Он молчал подавленно и угрюмо. Сначала он пробовал как-то расшевелить себя, завести непринужденный разговор, но она ответила ему невпопад, да и то, что сказал он, тоже было неловко и нескладно. Поэтому он смирился с тем, что разговора не получится, но все равно это доставляло ему беспокойство, неуверенность в себе, и он становился все угрюмее.

А получилось все проще — для нее совсем неожиданно получилось просто. Она сказала ему спокойно — выйди в другую комнату, я разденусь. Ее удивило, что она назвала его на «ты» и так легко, свободно к нему обратилась; теперь она все сильнее чувствовала какое-то преимущество над ним, и он тоже этому преимуществу покорился.

Где-то в глубине души он еще успокаивал и обманывал себя, предполагая, что слово «разденусь» он мог понять вместо «переоденусь», но это было как последнее и лукавое утешение. А думал он сейчас о том, что ему нужно будет обнимать ее и говорить ей те ласковые и стыдные слова, которые несколько лет назад он говорил жене, а теперь и жене ему трудно их говорить, а ей, этой девушке, с которой его ничего не связывало, и он окажется в ее постели только потому, что все шло к этому как-то само собой, и он принимал все, что происходит, не пробуя повернуть ничего в другое русло, — ей говорить эти слова трудно, почти невозможно.
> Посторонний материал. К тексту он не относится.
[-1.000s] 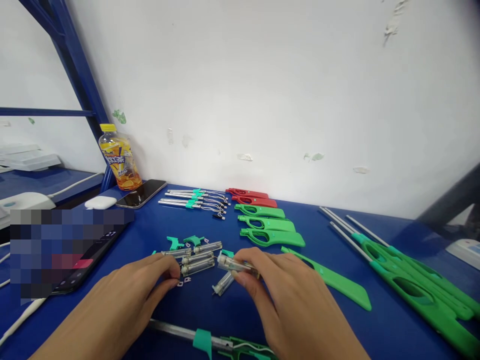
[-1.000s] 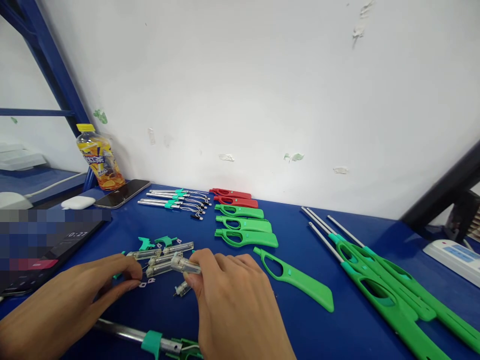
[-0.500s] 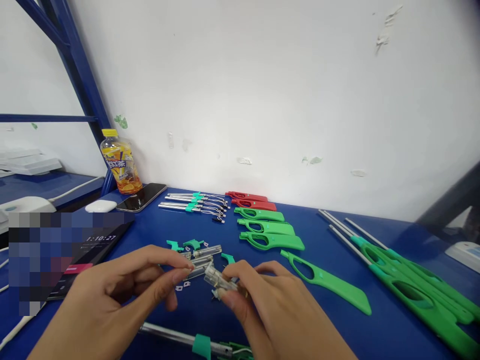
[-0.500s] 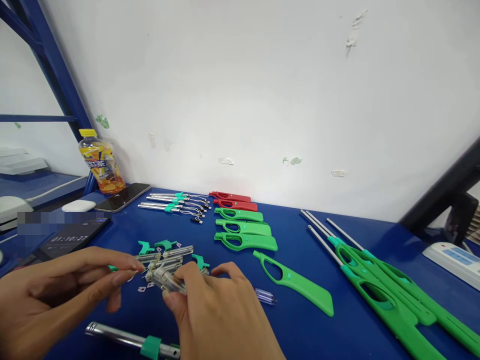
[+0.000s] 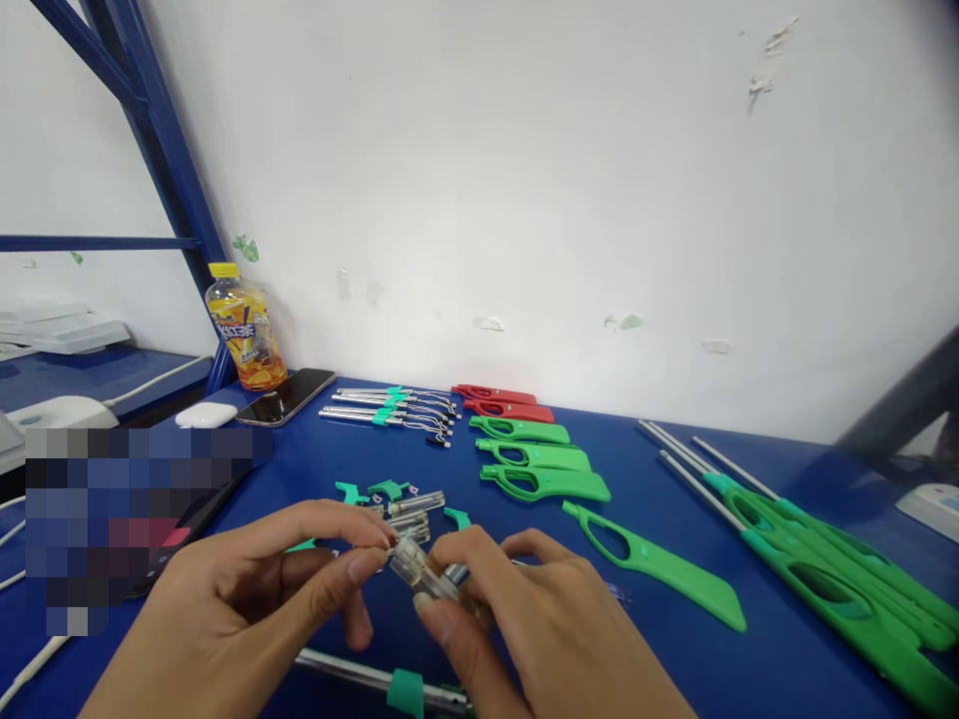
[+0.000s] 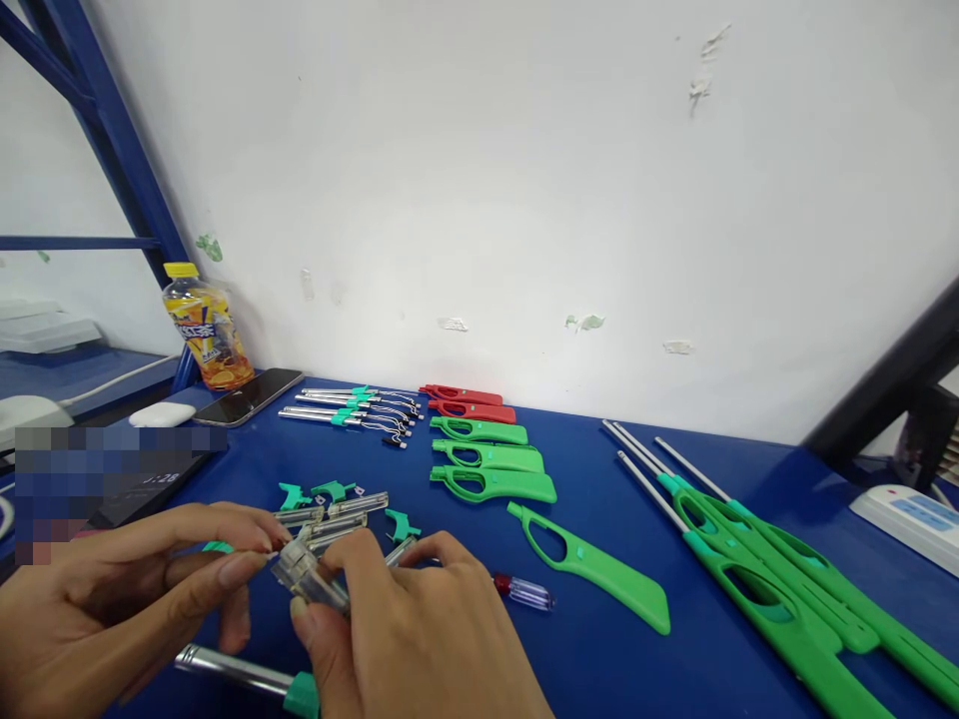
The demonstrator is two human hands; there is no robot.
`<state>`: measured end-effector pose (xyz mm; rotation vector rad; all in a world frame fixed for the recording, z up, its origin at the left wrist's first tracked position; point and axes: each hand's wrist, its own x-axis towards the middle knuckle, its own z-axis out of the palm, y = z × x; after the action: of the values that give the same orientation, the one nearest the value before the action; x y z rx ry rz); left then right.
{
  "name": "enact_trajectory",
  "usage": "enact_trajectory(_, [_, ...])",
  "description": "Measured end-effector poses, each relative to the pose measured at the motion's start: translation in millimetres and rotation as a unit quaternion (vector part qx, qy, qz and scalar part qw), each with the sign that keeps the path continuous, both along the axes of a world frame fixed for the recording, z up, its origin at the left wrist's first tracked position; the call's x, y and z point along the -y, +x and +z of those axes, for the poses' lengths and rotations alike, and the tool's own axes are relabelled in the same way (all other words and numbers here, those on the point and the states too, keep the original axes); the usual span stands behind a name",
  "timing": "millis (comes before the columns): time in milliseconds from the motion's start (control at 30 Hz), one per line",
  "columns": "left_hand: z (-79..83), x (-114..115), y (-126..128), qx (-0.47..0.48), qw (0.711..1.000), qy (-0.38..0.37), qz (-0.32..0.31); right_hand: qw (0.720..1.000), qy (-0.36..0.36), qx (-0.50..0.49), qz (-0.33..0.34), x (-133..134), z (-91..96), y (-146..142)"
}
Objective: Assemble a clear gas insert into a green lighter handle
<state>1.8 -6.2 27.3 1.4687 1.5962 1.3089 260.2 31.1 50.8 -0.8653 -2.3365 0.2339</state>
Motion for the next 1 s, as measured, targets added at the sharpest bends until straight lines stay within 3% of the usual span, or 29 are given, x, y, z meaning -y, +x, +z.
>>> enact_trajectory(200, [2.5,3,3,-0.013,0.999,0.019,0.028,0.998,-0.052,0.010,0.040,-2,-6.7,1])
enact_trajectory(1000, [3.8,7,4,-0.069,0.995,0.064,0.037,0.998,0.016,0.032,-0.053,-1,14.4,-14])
Она окликнула его. Он увидел на стуле лифчик, трусики ее, даже не прикрытые платьем, увидел, как боязливо она посмотрела на него, и в эту минуту почувствовал легкость, освобождение. Все, что мучило его весь день и здесь в домике тяжелым грузом навалилось, — было желание как-то связать воедино то, что было для него разрозненным и разрозненностью своей угнетало его. Но сейчас все совпало, совместилось, увязалось в один узел: он понял, что во всем, что он сегодня делал: и на базаре, когда он растолкал торговок, бегал за весами, шутил, грубил, а сам замирал от боязни, что в любой момент сорвется, и все это заметят, и он окажется в глупом и позорном положении, какого еще в его жизни не бывало, и здесь в домике, когда он угрюмо молчал и непривычное для него молчание казалось ему катастрофой, ничем не поправимой фальшью, — когда все это он делал, то он искал и добивался для себя  о т р и ц а н и я  всех своих поступков, раскаяния за них, за то, что он совершил их. А теперь — и это и было озарившей его мыслью — он понял, что он был неправ, внутренне сопротивляясь и уходя от всего этого, потому что это была жизнь — ему чуждая, непривычная, но она повернулась к нему так, этой своей стороной, и это нужно с благодарностью принять, как нужно принять все то, что еще жизнь ему преподнесет и как к нему повернется. И он понял еще большее — что половину своей жизни он жил неправильно, потому что уходил от себя и уходил от жизни. И если это ему удавалось, он радовался, считал, что обманул судьбу, а обманывал он только себя самого, и сегодня он опять пытался обмануть себя, когда все время какая-то тоненькая ниточка удерживала его от того, чтобы, извинившись, не уйти от девушки, — несколько раз он пытался это сделать, но эта тоненькая ниточка в самый последний момент его удерживала, и он теперь благодарен ей.